Friday, December 17, 2010

Christmas offends, but I just love it

Christmas offends my sensibilities – but I just love it.
Christmas was born with the birth of a myth that invokes Christianity and became a marketer’s dream when the idea of gift-giving captured the modern mind.
Christmas, in its present form, worsens difficulties the world faces with the exhaustion of resources and encourages a way of life that is the antithesis of a sustainable world.
Christmas and climate change, or global warming if you prefer, seem unrelated, but are inextricably linked with industry working overtime and ploughing through resources to churn out what it is we want, rather than need, for this festive season.
Christmas does, however, have a positive dimension in that it encourages altruism throughout December, a generousity that is largely in retreat for the rest of the year.
Christmas is for many, wrongly and yet understandably, a real or imagined deadline for tasks ranging from the completion of projects to decision time about relationships or other personal moments of consequence.
Christmas gives oxygen to a lie that may seem innocuous and fun, but in a subtle manner illustrates to those at the heart of the deception, our children, that they should treat those in authority with some suspicion, bringing on an uneasiness that has the potential to surreptitiously trouble them throughout their lives.
Christmas, despite its Christian underpinnings and its consumerist overtones brings about brief moments that point to the richness of humanity and in so doing unearths the warmth, connectedness and collaboration that will be essential if humanity is to find the capacity to dispense with its differences and stand as one, rather than many, in confronting emerging difficulties.

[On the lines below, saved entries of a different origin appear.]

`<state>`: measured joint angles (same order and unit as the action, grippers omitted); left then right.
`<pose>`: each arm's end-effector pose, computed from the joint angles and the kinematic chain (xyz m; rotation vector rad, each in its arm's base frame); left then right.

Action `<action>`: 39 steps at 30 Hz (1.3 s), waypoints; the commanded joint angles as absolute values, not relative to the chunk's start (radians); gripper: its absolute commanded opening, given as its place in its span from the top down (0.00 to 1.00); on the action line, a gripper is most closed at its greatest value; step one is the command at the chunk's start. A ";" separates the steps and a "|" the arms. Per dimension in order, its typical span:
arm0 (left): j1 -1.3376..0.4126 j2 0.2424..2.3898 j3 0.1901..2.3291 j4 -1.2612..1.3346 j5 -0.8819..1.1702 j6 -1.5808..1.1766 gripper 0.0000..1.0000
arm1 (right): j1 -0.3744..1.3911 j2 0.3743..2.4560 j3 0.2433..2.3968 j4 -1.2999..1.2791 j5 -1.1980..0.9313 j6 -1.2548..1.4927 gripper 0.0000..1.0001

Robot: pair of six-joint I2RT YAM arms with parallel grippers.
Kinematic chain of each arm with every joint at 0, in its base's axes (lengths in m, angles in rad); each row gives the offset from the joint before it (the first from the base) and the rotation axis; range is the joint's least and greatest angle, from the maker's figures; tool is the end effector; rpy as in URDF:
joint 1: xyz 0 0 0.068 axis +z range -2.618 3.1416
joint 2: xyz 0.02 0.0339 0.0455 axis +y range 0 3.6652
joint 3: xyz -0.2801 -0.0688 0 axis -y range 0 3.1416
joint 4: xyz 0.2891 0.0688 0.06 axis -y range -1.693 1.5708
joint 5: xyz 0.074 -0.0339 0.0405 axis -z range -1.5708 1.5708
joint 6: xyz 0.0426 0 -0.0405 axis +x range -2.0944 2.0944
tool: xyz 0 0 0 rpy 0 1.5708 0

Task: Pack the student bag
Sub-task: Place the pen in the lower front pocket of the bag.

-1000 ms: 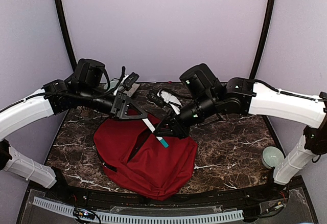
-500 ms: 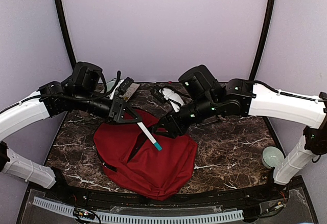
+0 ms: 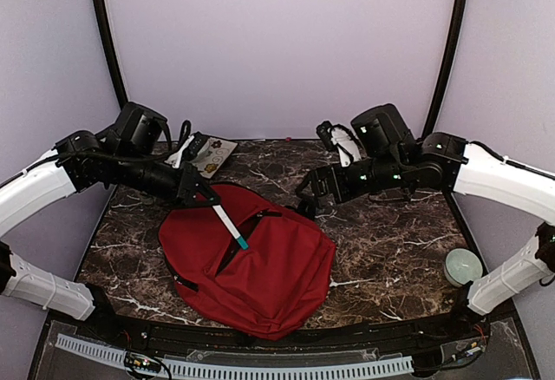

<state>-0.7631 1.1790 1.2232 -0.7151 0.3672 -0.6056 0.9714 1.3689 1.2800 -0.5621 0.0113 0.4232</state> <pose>0.1978 -0.2103 0.3744 0.4100 2.4143 -1.0957 0.1978 0.2886 0.3514 -0.6240 2.2432 0.7305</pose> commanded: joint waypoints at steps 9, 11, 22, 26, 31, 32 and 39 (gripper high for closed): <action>-0.755 1.217 1.299 -0.821 0.194 -0.570 1.00 | 0.937 1.352 1.229 -0.499 0.001 0.503 0.03; -0.755 1.216 1.289 -0.816 0.198 -0.571 1.00 | 0.937 1.355 1.227 -0.492 -0.004 0.506 0.03; -0.756 1.196 1.208 -0.759 0.218 -0.618 1.00 | 0.933 1.365 1.226 -0.487 -0.025 0.497 0.04; -0.755 1.188 1.172 -0.726 0.237 -0.643 1.00 | 0.931 1.366 1.219 -0.487 -0.032 0.497 0.05; -0.755 1.179 1.136 -0.684 0.256 -0.673 1.00 | 0.927 1.367 1.215 -0.488 -0.038 0.497 0.05; -0.755 1.177 1.130 -0.675 0.259 -0.679 1.00 | 0.924 1.367 1.214 -0.488 -0.038 0.497 0.05; -0.755 1.167 1.034 -0.571 0.314 -0.753 1.00 | 0.920 1.373 1.198 -0.486 -0.052 0.498 0.05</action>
<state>-0.7601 1.1946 1.0878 -0.6491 0.2726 -0.6983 0.9287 1.3643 1.2137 -0.5156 -0.0349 0.4957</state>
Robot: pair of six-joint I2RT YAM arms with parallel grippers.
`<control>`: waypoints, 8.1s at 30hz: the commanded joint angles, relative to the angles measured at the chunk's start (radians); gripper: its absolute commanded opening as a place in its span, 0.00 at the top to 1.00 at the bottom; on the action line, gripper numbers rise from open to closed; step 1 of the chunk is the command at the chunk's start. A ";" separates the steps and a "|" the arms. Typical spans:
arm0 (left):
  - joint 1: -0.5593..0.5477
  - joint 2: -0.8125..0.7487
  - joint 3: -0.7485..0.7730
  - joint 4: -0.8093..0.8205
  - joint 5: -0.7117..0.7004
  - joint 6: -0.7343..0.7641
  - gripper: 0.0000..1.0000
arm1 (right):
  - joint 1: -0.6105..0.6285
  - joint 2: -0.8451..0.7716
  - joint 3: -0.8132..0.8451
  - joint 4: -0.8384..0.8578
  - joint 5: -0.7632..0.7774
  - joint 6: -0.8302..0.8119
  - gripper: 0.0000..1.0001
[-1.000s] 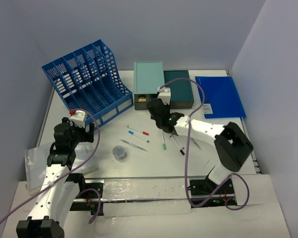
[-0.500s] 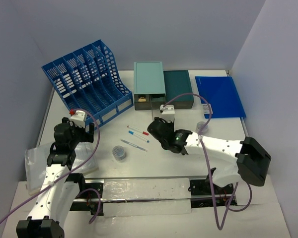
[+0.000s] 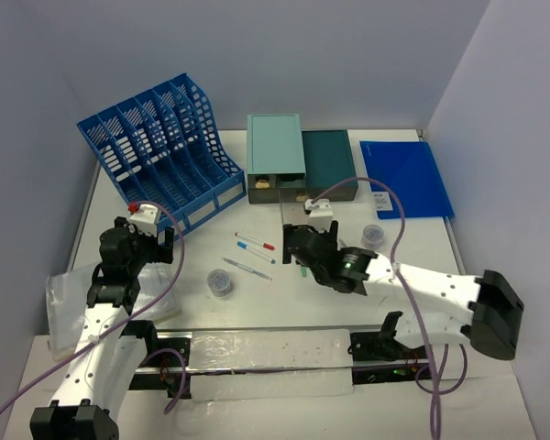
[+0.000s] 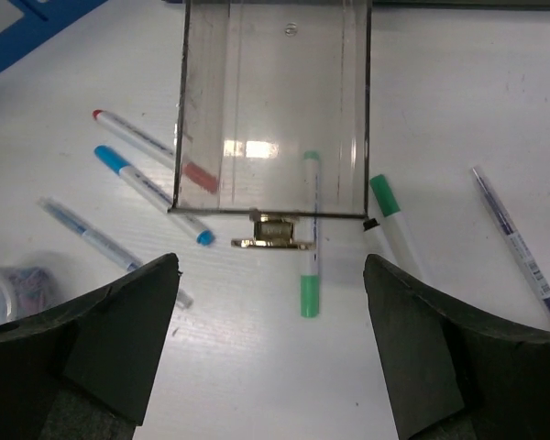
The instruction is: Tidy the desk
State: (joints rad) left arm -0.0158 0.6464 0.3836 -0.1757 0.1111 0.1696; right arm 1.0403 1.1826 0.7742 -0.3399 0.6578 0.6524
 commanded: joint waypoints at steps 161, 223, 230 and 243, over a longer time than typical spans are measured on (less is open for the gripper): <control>0.000 0.041 0.315 -0.396 0.272 0.182 0.01 | -0.302 -0.072 -0.219 0.015 -0.343 0.013 0.43; 0.000 0.145 0.405 -0.372 0.262 0.152 0.01 | -0.148 -0.206 0.261 -0.067 -0.040 -0.222 1.00; -0.001 0.146 0.366 -0.398 0.264 0.182 0.01 | -0.228 0.153 0.429 -0.022 -0.180 -0.301 1.00; -0.001 0.107 0.331 -0.419 0.243 0.222 0.01 | -0.270 0.280 0.479 -0.055 -0.256 -0.289 0.42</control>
State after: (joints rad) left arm -0.0170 0.7647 0.7048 -0.5759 0.3511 0.3744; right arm 0.7859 1.4632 1.1837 -0.3847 0.4222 0.3741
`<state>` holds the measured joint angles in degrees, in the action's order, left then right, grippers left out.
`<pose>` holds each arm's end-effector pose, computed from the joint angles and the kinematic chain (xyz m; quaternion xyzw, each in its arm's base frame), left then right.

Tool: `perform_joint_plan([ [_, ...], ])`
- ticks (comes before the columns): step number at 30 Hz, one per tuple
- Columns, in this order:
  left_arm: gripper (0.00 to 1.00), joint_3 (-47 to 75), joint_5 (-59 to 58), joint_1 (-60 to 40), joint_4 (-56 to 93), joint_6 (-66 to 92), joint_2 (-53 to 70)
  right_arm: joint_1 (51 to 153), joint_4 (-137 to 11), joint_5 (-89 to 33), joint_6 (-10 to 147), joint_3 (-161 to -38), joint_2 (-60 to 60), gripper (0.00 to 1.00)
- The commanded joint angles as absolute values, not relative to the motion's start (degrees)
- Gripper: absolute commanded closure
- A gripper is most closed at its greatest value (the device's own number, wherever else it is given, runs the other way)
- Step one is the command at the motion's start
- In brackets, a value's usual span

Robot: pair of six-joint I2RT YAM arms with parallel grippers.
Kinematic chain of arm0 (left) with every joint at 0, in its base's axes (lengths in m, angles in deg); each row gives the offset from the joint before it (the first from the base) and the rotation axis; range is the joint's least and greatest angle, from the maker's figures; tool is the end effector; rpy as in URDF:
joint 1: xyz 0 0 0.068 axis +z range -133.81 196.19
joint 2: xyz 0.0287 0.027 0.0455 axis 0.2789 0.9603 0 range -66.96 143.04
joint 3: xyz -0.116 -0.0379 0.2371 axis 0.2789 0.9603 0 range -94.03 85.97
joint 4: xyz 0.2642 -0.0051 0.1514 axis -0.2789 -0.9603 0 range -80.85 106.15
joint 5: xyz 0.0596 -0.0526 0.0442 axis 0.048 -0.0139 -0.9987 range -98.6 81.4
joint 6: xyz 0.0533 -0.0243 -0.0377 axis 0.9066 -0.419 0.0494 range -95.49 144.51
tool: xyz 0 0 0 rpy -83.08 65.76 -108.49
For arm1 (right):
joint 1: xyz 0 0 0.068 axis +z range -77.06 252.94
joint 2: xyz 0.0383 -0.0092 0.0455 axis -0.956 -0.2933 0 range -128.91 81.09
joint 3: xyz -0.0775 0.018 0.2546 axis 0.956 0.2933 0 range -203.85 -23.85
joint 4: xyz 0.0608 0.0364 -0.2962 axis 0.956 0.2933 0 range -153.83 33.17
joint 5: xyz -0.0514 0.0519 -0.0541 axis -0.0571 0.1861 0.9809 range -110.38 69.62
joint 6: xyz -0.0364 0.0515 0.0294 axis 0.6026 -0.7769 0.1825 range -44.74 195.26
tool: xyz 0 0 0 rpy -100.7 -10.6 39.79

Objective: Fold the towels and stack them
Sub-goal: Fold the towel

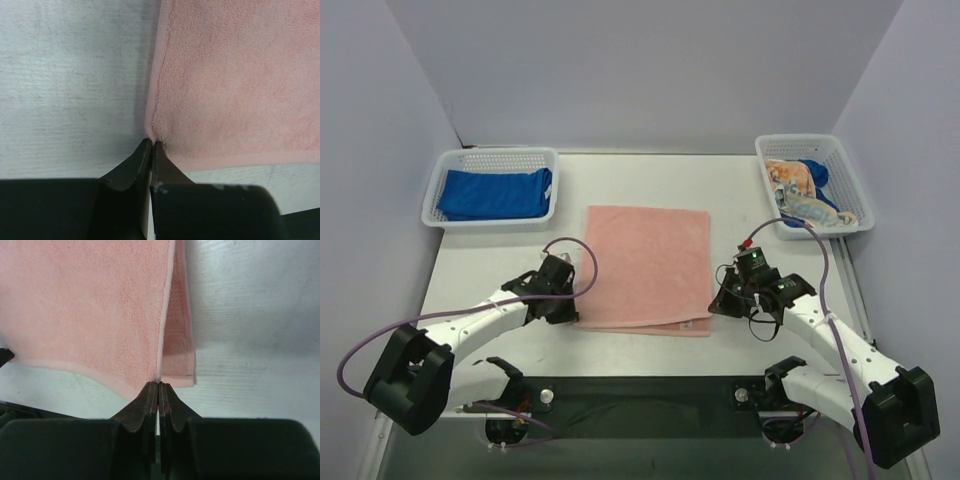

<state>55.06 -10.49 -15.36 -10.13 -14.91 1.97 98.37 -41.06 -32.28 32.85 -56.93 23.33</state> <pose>0.2140 -0.1291 0.1046 -0.0705 0.9723 -0.1160 0.1905 0.2289 0.1218 0.1693 0.0997 0.9222 0.2815 0.2455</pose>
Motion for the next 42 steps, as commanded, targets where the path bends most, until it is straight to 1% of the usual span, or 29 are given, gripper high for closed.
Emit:
perform_joint_plan([
  [1, 0.98, 56.3, -10.7, -15.8, -11.8, -16.0, 0.7, 98.3, -33.8, -33.6, 33.4, -59.5, 25.3, 1.0],
  [6, 0.98, 57.1, -11.2, -15.7, -12.5, -16.9, -0.2, 98.2, -33.9, -33.3, 32.8, -54.8, 25.4, 1.0],
  [11, 0.99, 57.9, -11.3, -15.7, -12.3, -18.3, 0.0, 98.3, -39.6, -35.5, 31.1, -46.8, 22.6, 1.0],
  [14, 0.98, 57.8, -11.0, -15.7, -11.9, -18.6, 0.5, 98.2, -40.9, -35.5, 31.2, -45.9, 22.1, 1.0],
  [21, 0.99, 57.1, -10.3, -15.8, -11.4, -19.0, 0.1, 98.2, -38.1, -35.8, 31.8, -49.0, 24.0, 1.0],
  [29, 0.99, 57.1, -10.0, -15.7, -11.5, -19.2, -1.8, 101.2, -28.9, -36.5, 30.8, -60.1, 27.3, 1.0],
  [31, 0.99, 57.3, -9.7, -15.7, -11.5, -19.3, -2.5, 102.4, -28.3, -36.5, 29.8, -60.4, 27.5, 1.0],
  [35, 0.99, 57.7, -9.6, -15.7, -11.8, -19.6, -3.6, 105.2, -29.2, -35.8, 27.3, -57.1, 27.2, 1.0],
  [39, 0.99, 58.3, -9.9, -15.7, -12.0, -20.0, -4.5, 105.6, -33.6, -36.7, 25.3, -48.6, 27.3, 1.0],
  [42, 0.99, 58.8, -10.2, -15.4, -12.0, -20.8, -4.8, 105.6, -36.4, -36.4, 24.6, -44.4, 27.0, 1.0],
])
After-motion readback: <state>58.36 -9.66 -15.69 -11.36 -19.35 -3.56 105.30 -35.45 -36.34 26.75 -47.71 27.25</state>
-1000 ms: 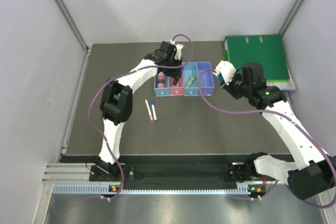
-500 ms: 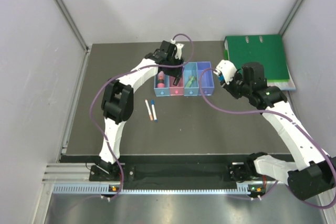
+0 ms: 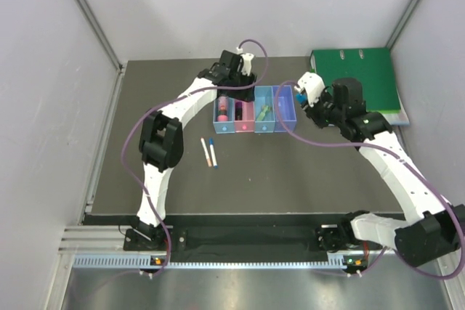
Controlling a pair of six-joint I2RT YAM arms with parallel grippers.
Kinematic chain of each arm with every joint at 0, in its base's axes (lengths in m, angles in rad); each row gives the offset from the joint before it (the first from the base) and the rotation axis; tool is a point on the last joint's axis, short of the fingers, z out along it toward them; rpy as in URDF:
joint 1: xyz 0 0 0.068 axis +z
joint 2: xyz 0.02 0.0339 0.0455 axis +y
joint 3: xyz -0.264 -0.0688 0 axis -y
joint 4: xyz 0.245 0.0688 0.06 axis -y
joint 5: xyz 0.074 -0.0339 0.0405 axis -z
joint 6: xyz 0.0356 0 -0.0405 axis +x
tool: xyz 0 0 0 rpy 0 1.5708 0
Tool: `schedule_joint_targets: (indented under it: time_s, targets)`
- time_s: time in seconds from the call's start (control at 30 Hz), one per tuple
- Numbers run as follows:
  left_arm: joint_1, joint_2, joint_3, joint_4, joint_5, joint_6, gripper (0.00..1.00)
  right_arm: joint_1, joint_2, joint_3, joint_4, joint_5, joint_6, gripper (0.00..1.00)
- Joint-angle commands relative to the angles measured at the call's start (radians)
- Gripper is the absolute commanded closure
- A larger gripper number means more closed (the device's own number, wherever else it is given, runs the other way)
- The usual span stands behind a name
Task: Sort the stationery into containers
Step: Place the pen in the storage box.
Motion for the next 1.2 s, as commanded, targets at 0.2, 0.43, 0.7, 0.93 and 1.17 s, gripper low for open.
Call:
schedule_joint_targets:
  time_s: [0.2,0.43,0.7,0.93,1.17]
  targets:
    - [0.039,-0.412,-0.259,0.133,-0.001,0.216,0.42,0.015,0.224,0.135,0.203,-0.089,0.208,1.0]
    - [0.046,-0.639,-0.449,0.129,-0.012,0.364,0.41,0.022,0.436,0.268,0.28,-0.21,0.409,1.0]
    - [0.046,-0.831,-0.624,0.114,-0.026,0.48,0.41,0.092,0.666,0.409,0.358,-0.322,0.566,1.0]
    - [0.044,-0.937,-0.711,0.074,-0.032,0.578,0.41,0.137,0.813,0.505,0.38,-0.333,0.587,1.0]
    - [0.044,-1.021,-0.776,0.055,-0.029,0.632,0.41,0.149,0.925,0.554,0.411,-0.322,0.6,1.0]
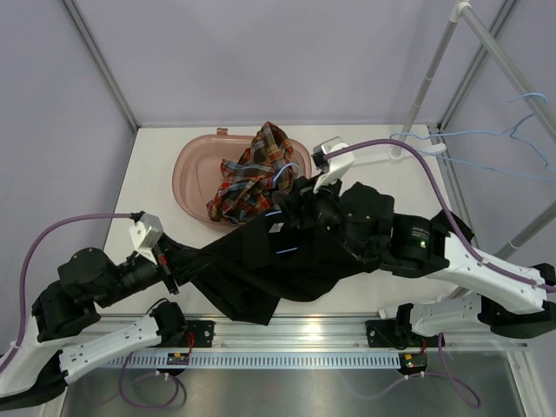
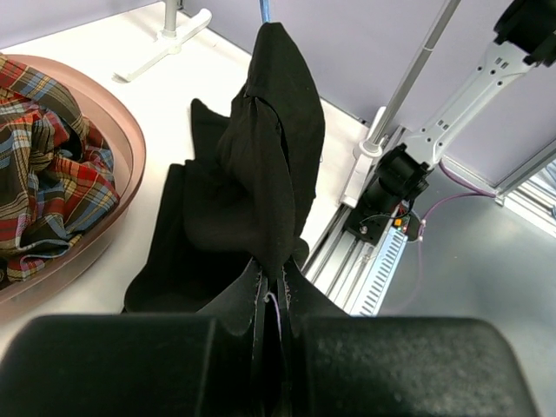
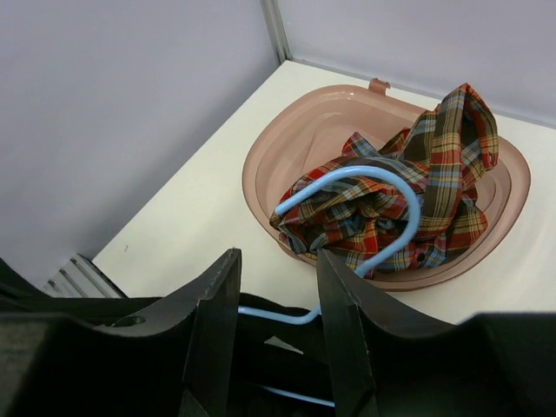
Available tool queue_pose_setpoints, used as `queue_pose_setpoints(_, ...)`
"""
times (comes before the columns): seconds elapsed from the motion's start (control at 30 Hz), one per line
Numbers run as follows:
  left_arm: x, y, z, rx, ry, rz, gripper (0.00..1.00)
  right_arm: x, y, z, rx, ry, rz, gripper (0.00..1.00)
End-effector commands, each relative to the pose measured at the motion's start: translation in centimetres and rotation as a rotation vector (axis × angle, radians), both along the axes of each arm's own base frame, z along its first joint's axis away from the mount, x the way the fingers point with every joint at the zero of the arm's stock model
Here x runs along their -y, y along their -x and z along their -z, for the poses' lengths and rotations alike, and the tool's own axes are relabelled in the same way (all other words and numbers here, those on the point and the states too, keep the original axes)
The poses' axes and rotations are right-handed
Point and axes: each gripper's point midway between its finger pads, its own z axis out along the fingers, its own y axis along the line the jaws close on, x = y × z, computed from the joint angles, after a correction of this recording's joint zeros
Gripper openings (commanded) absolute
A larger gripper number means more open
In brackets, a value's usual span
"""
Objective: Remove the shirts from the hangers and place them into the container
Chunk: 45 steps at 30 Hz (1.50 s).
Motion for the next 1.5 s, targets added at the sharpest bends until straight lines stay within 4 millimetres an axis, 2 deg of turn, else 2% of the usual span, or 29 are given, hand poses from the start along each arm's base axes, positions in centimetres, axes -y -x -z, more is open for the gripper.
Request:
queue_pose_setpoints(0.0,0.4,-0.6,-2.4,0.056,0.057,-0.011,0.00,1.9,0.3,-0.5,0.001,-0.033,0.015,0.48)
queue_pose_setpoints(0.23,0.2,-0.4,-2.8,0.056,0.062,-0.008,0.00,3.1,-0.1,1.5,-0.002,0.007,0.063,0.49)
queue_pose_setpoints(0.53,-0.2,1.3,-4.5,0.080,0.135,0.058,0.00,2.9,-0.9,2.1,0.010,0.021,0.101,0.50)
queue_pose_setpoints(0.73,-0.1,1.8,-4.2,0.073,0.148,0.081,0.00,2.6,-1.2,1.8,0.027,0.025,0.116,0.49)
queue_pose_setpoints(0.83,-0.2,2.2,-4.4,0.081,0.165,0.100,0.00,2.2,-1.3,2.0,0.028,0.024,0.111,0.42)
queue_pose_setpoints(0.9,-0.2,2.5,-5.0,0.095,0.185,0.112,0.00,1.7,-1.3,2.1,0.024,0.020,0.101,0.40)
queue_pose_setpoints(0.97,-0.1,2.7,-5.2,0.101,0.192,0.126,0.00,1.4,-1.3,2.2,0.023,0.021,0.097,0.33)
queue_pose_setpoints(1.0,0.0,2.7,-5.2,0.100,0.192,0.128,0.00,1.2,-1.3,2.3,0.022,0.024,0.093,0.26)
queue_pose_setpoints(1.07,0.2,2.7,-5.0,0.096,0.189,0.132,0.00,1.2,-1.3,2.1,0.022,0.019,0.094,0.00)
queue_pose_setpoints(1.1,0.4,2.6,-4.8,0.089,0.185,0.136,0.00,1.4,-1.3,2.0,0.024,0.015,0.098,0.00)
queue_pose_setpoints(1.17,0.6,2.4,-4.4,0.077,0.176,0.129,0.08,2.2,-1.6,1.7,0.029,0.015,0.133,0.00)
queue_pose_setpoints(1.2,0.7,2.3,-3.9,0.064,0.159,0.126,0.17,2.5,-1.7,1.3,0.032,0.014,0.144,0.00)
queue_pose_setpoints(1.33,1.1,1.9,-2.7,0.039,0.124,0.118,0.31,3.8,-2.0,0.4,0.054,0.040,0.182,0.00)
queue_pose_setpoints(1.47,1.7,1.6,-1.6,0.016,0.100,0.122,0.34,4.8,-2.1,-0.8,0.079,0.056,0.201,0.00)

Christmas for me will be particularly enjoyable as it will be the first I have spent with my one and three-year-old grandsons, something about which I often feel distress for long have I believed that we should all live where we live, meaning families should not be in disparate parts of the country, or even worse, overseas.
Christmas brings its dilemmas, but for me it is a particularly special time and I trust it is exactly that for you – season’s greetings!